§ ABOUT THIS TASK
Wherever the word "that" occurs in the lines below, copy the whole line.

(DATA TO USE)

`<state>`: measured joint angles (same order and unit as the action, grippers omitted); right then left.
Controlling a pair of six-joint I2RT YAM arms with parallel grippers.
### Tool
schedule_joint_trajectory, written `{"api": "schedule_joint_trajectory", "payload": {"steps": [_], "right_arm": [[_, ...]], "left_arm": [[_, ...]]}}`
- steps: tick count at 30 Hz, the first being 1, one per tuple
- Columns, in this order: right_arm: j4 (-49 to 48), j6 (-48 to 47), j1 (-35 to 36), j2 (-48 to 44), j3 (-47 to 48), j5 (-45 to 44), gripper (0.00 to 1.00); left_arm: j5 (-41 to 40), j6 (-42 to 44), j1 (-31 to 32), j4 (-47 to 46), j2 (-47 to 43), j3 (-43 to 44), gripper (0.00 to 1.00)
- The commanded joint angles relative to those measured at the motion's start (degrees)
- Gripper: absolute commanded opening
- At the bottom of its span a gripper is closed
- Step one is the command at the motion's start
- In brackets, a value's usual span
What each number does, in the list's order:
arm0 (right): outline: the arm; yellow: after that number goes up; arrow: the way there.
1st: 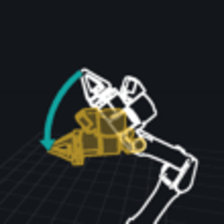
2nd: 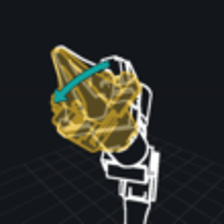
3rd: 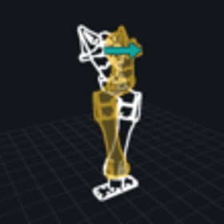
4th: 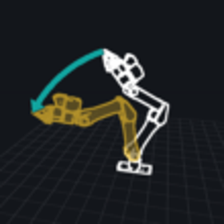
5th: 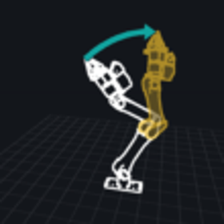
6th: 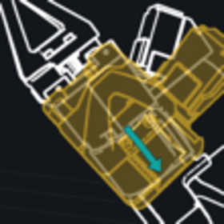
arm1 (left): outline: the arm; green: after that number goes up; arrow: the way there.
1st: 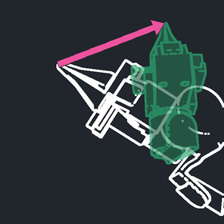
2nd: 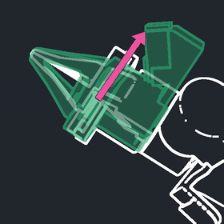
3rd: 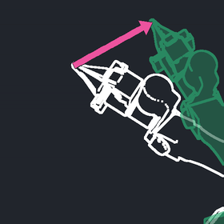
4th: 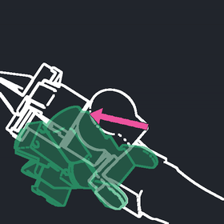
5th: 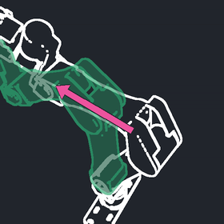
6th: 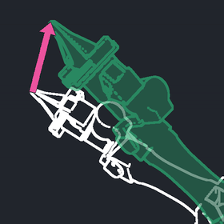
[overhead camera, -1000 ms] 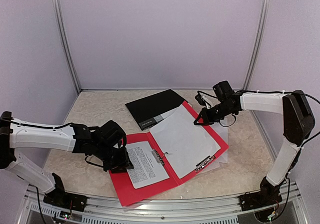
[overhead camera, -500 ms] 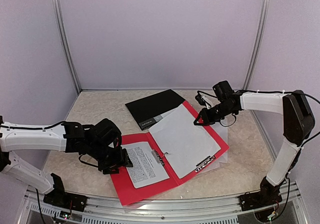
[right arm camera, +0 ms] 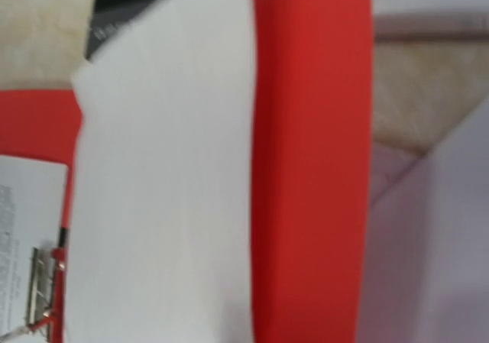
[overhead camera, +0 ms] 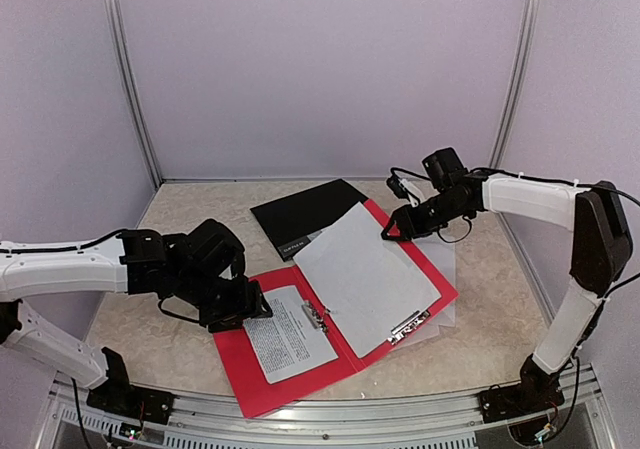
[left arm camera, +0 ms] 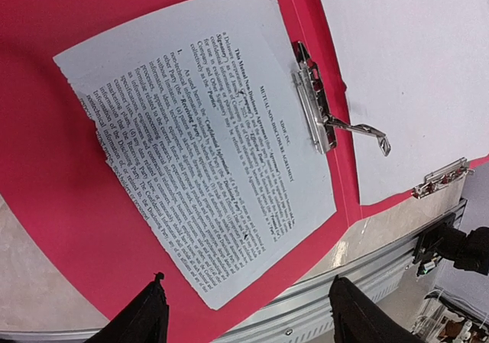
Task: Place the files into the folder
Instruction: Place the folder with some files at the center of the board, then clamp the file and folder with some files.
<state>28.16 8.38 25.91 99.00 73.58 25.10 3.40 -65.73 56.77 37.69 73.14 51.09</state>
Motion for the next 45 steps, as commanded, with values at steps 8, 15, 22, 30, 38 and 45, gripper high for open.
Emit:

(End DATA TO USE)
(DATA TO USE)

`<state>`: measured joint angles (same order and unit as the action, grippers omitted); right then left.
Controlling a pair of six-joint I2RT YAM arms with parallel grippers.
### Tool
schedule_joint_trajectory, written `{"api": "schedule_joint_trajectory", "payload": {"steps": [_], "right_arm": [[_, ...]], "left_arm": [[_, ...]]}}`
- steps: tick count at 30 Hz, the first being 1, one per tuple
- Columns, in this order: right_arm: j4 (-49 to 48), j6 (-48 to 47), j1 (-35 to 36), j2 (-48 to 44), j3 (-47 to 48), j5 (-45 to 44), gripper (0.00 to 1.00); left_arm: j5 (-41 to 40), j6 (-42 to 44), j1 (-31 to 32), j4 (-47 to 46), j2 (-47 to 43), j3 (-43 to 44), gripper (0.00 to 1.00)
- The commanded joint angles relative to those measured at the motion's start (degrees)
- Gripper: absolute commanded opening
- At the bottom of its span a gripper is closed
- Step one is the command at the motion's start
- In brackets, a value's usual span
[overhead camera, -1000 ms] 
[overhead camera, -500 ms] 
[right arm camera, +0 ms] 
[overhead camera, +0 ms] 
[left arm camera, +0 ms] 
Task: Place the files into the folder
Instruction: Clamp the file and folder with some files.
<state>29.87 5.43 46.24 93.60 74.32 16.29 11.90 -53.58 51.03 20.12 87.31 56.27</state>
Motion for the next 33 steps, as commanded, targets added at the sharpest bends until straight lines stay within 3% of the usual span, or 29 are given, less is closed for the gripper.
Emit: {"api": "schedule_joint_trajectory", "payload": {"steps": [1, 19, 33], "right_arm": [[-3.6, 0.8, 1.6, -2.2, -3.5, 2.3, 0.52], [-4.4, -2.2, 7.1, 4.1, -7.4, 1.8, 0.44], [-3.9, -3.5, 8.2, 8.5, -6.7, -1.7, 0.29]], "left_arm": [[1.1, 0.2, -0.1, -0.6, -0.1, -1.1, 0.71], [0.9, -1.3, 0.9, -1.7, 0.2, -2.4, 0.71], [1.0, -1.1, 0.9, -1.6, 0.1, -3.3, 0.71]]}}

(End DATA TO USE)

§ RESPONSE TO THIS EXERCISE
arm0 (right): outline: the arm; yellow: after that number goes up; arrow: the way there.
arm1 (left): outline: the arm; green: after that number goes up; arrow: the way there.

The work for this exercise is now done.